**Dataset extract**.
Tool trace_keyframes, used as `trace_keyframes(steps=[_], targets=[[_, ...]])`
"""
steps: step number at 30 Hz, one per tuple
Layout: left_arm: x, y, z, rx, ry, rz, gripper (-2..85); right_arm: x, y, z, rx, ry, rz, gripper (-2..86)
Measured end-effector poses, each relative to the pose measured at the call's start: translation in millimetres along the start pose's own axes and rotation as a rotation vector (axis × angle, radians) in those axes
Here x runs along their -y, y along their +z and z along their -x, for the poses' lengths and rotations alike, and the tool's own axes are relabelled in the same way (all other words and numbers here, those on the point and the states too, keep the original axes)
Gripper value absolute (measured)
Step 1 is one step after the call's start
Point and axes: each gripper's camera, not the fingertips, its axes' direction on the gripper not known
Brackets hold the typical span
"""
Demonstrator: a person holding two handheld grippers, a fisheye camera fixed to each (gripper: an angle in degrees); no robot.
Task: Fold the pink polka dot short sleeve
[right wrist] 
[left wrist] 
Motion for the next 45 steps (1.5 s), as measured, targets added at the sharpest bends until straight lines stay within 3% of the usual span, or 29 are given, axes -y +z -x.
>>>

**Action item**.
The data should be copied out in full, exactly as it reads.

**Exercise result**.
Tool trace_keyframes, used as `trace_keyframes(steps=[_], targets=[[_, ...]])`
"""
steps: step number at 30 Hz, one per tuple
Layout: left_arm: x, y, z, rx, ry, rz, gripper (-2..85); right_arm: x, y, z, rx, ry, rz, gripper (-2..86)
Measured end-effector poses, each relative to the pose measured at the call's start: translation in millimetres along the start pose's own axes and rotation as a rotation vector (axis × angle, radians) in those axes
Here x runs along their -y, y along their +z and z along their -x, for the poses' lengths and rotations alike, and the tool's own axes are relabelled in the same way (all other words and numbers here, those on the point and the states too, keep the original axes)
Gripper value absolute (measured)
Step 1 is one step after the call's start
Point and axes: each gripper's camera, not the fingertips, its axes' direction on the gripper not known
Brackets hold the typical span
"""
Demonstrator: a person holding two handheld grippers, a fisheye camera fixed to each (gripper: an angle in degrees); no robot.
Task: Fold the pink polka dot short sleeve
[right wrist] 
[left wrist] 
Motion for the next 45 steps (1.5 s), as measured, targets added at the sharpest bends until straight lines stay within 3% of the usual span, or 29 are given, axes -y +z -x.
>>>

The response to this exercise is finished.